Hotel room attendants tell their stories

SAN JOSE, Calif. — The walls of the meeting room were lined with photos of dozens of women, their warm and friendly faces contrasting sharply with the close-ups of their swollen, work-scarred hands, mounted below.

The occasion was a Jan. 17 hearing to help build public awareness of the impact on the lives and health of hundreds of room attendants — mostly women, many immigrants — as area hotels compete to make their guest rooms more and more elaborate.

Present to hear the workers’ stories were religious and community leaders from the Interfaith Council on Religion, Race, Economic and Social Justice.

An hour-by-hour account of a room attendant’s day — cleaning 16 rooms, all with double beds, many of them “check-outs” — was given by Anamaria Rodriguez, who came from Mexico two decades ago and now is married with four young children. Rodriguez spoke of stripping and remaking beds with ever-heavier mattresses, more complicated coverings and more numerous pillows; polishing the bathroom, the furniture and the mirrors spotless; and much more.

At the end of the day, she said, “I am tired, sore and worried about how I still have to pick up my kids, go home, give them all baths and help them with their homework, and fix dinner.”

“By Friday,” said Divina Roe, originally from the Philippines, “I had the worst pain in my back. That night I felt very weak and tired.” Scheduled to work on a Saturday, Roe said, she had to call in sick. “When I get home from work and I’ve cooked the dinner, I want to lie down and rest. But my daughter wants to play. She says, ‘Mommy, wake up, wake up!’ I feel bad that the most time I have with her is when I get home from work, but I need to rest and get ready for work the next day.”

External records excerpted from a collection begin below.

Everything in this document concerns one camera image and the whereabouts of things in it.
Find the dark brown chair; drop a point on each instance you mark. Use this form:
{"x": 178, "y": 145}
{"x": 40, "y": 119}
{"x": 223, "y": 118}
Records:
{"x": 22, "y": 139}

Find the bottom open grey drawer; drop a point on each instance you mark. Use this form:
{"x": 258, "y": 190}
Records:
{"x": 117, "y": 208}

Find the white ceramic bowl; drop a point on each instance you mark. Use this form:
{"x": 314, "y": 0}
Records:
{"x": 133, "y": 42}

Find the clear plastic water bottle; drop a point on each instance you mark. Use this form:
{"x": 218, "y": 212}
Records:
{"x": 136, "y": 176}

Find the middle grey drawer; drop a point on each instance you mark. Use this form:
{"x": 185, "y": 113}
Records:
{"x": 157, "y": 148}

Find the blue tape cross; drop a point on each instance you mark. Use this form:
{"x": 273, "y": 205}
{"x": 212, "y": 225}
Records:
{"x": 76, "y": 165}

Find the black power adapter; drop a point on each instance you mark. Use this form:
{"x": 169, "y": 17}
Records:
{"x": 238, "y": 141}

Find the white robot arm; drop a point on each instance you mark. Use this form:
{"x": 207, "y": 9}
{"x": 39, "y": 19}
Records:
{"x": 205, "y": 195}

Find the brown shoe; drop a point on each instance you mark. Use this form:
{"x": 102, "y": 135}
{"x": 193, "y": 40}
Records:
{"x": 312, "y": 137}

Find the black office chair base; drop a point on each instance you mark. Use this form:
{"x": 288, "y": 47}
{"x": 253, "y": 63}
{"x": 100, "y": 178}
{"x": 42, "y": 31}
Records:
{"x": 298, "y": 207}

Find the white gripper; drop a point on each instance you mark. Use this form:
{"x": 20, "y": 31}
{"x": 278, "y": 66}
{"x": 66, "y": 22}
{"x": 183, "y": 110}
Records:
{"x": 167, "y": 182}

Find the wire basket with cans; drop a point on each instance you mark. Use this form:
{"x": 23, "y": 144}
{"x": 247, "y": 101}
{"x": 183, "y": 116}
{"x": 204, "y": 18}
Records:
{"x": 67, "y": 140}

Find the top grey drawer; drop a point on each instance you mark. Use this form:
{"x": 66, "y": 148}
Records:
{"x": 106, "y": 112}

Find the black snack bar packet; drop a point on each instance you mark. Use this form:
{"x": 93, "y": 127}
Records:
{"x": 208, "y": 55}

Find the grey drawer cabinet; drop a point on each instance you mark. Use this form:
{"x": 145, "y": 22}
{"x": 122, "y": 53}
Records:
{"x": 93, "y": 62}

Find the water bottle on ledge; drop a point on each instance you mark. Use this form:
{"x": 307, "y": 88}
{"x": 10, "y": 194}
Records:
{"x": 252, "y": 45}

Her words were echoed after the hearing by Raquel Alvarez, a former room attendant now working with Unite Here Local 19, to which most area hotel room cleaners belong. When she was pregnant with her now 2-year-old daughter, “it was very difficult to finish my rooms,” she said. “When my daughter was born, I couldn’t even hold her bottle. I was always tired, in pain, taking medicine, and didn’t want to play with her.”

Research done by the Labor Occupational Health Program at UC Berkeley, presented by Alicia Salvatore, confirmed their accounts. Among the findings: room attendants have a 75 percent greater chance of occupational injury than other hotel workers.

Over the years, as business has boomed and hotels have sprung up in San Jose and the surrounding area, now known as Silicon Valley, competition between them has become fierce, with more luxurious beds and many more amenities, Local 19 President Enrique Fernandez told the hearing. “All the while,” he said, “companies have come to expect the same quantity of work from their workers.”

While guests welcome the changes and corporate profits are rising, Fernandez said, “the toll on workers has been and continues to be life-changing. A public hearing like this will help educate people, and will help generate the support we need to send a message to local hotel companies.”

In a telephone interview, Fernandez said the campaign involves nearly 400 room cleaners, with support from the rest of the area’s 3,000 union hotel workers, other unions, the South Bay Labor Council and community organizations. He especially cited the role of the Interfaith Council, which he called “an amazing array of religious and community leaders involved in social justice.”

Thank you for telling your stories,” the Rev. Peggy White, a Lutheran pastor and Interfaith Council member, told the workers after their testimony. “Because you’ve been invisible, we don’t realize what you do. You have opened my eyes. I want people in my church to hear your story and to stand with you.”